Sept. 11 was an external shock to a system already in correction. In the wake of the attacks a fear of uncertainty settled in. When might the economy recover? How would Americans respond? Nowhere was that more evident than in New York, where the New York Stock Exchange closed for four days, its longest closure since the Great Depression.

New Yorkers, however, are a resilient bunch. Several days after the initial shock wore off, life began to show some semblance of its former self. As New York and the rest of the country began to recover from the trauma of the attacks, threats of further assaults began to weigh heavy upon us. Fear of the uncertain quickly gave way to fear of the unexpected. Who could hear a jet fly overhead and not look up? Who could open a piece of mail and not wonder? Individuals became more concerned with personal safety than with economic recovery. Corporate offices tuned to CNN daily, and building evacuations became the norm, making it difficult to return to the normally frenetic pace of the New York business community.

Double Whammy

Sept. 11 and the demise of the dot-com era dampened the enthusiasm for entrepreneurship in New York and throughout the country. The aftermath of the attacks quickened the fall of Silicon Alley and the Internet media companies that were its raison d’etre.
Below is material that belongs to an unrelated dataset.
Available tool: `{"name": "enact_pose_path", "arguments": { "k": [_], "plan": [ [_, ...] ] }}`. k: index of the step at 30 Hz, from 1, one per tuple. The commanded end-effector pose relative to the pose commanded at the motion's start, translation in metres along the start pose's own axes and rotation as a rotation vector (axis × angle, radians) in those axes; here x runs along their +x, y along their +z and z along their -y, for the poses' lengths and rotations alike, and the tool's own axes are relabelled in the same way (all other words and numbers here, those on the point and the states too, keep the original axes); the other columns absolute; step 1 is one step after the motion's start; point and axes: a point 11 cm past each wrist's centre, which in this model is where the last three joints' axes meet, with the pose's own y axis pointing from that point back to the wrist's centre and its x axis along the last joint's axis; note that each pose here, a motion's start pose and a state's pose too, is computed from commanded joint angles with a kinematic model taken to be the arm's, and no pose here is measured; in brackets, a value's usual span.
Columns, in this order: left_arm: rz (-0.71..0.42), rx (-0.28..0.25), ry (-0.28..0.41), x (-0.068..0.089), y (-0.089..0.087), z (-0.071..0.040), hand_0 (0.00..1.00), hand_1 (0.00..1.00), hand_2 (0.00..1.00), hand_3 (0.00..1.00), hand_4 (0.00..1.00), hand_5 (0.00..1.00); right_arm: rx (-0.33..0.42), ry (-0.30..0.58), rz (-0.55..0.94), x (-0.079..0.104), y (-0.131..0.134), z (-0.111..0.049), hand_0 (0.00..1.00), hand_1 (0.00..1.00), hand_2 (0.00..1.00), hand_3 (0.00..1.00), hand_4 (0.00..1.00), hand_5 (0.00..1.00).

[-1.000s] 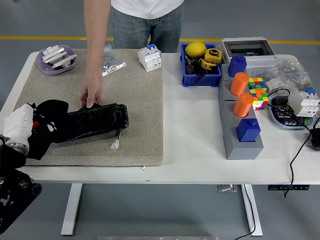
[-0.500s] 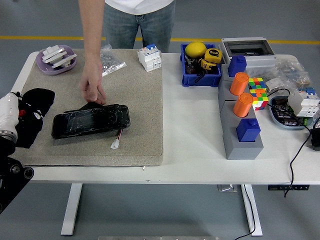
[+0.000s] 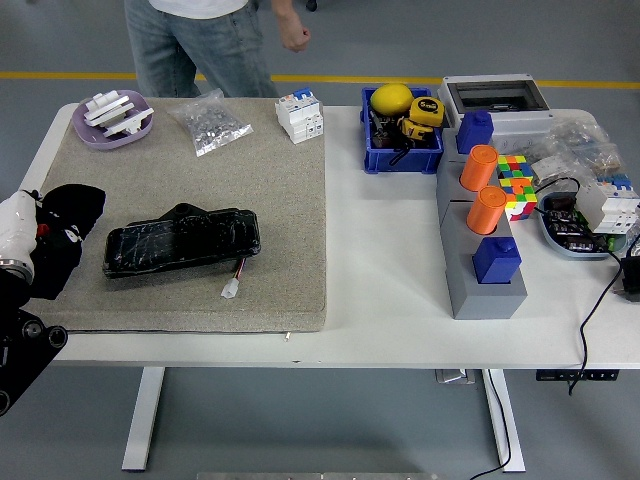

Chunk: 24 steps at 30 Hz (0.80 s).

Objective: Pick the rag up,wipe the panel,place it on the desk

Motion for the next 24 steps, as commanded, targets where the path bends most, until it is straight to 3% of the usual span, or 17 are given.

Without entrepreneurial activity, the American way of life and certainly that of New Yorkers is in jeopardy. Our capitalist system is predicated upon the concept of growth. All one needs to do is compare consumer debt with consumer savings to understand the psychology. Americans mortgage the future to live for today; growth is an essential element to ensure that the bill for that mortgage does not come due before there is an ability to pay it.
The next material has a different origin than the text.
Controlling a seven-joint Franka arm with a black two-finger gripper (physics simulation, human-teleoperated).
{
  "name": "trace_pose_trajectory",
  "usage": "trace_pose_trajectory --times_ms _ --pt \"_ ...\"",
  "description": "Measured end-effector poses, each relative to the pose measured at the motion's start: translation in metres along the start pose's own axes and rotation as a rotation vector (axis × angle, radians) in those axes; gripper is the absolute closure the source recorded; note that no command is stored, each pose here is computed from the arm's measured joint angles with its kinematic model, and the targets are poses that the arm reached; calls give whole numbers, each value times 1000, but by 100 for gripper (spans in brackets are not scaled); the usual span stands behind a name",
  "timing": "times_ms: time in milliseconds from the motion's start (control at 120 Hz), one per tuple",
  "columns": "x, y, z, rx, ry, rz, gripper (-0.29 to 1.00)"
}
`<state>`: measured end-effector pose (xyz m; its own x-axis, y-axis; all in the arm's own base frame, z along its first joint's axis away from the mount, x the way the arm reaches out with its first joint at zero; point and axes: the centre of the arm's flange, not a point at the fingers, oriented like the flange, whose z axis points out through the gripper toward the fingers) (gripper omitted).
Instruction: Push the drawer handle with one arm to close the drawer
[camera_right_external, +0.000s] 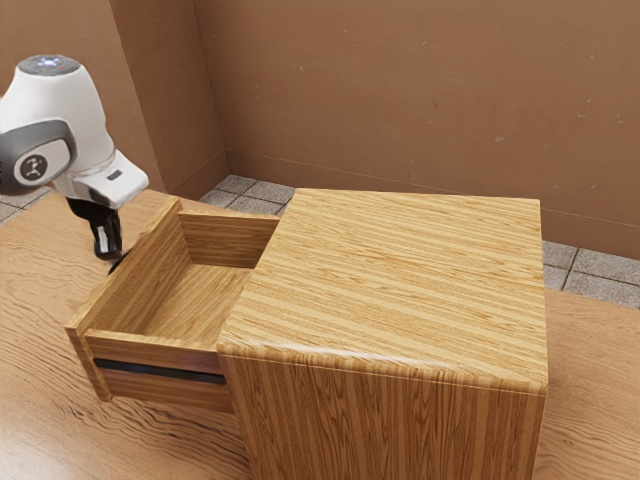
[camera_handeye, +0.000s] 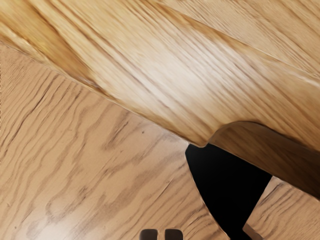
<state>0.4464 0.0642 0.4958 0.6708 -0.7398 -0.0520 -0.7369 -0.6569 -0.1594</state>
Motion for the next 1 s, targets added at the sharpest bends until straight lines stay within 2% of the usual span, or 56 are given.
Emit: trace_pose_trajectory --times_ms 1000 --pt "53 43 -12 28 168 218 79"
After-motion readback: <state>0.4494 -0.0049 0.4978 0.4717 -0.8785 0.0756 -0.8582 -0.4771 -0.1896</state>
We cannot succumb to fear of failure. One accomplished venture capitalist once said that if one studied a business plan long enough one would realize that it should in all likelihood fail. Instead of following this principle, this venture capitalist cast aside his fears and had faith that a few good ideas might just succeed. It is this same faith in the future and in new business endeavors that has been challenged by the events of the recent past. This has manifested itself in an unwillingness of those whom the economy most needs-investors-to support the future. Both individual and institutional investors have shied away from making the long-term investment commitments that will rekindle the economy’s growth. As evidenced by the decline in the stock markets and private equity investments, America is suffering from a short-term focus and a fear of failure. This has been exacerbated in New York, where so much of the economy’s health is dependent on the health of the financial markets.

The Truth Is Out There

We now suffer from fear of confronting the truth. The traditional engines of the New York economy-the financial and media industries-have stalled, yet housing prices remain at historically high levels and consumer spending continues unabated. At some point there must be an adjustment of expectations. New York, like of the rest of the country, will experience its share of difficult economic times. We must confront this reality.
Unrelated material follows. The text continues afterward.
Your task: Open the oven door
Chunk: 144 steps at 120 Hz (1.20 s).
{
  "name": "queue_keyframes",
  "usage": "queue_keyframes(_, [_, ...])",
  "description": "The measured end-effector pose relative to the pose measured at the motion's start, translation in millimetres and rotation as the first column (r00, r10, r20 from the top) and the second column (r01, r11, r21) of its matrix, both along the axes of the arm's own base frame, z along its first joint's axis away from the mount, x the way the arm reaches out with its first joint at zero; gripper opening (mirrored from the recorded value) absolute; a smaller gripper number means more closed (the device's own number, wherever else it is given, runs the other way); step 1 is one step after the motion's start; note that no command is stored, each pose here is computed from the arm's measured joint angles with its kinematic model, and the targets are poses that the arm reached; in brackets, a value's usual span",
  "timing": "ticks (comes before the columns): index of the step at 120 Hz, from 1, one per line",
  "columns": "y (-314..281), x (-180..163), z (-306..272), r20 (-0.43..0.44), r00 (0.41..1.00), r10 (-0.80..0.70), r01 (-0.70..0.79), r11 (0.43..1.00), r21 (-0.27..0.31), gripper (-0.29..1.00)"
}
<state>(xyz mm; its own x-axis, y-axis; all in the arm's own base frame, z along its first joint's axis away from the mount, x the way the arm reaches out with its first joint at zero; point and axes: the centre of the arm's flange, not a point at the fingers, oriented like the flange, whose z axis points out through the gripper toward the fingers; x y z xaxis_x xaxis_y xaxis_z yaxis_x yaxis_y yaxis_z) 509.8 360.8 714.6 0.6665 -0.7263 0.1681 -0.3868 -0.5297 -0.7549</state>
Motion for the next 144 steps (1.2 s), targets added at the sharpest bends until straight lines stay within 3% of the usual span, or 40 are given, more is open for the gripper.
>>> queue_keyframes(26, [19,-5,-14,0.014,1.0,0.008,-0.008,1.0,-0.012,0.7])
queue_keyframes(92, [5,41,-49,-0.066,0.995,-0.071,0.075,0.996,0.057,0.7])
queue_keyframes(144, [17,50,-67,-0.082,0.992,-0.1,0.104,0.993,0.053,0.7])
While the past year has been challenging and the worst may not yet be over, there is nothing inherently wrong with New York or with the economy as a whole. Economies go through cycles. Perhaps the current downturn is particularly painful, especially when measured against the unrealistic and unsustainable euphoria that characterized the late 1990s, but New York and the country will recover. They will grow and we will prosper. New York has always demonstrated an ability to bounce back, to overcome any obstacle. What we must remember is not to give into our fears; we must commit to move forward, we must have faith in the future and all the possibility it holds.

Darryl Wash is managing partner of Ascend Venture Group, an early-stage VC in New York City. He sits on the boards of PreEnroll Inc., Optate Inc., InZap Inc. and Pennoyer Capital Management.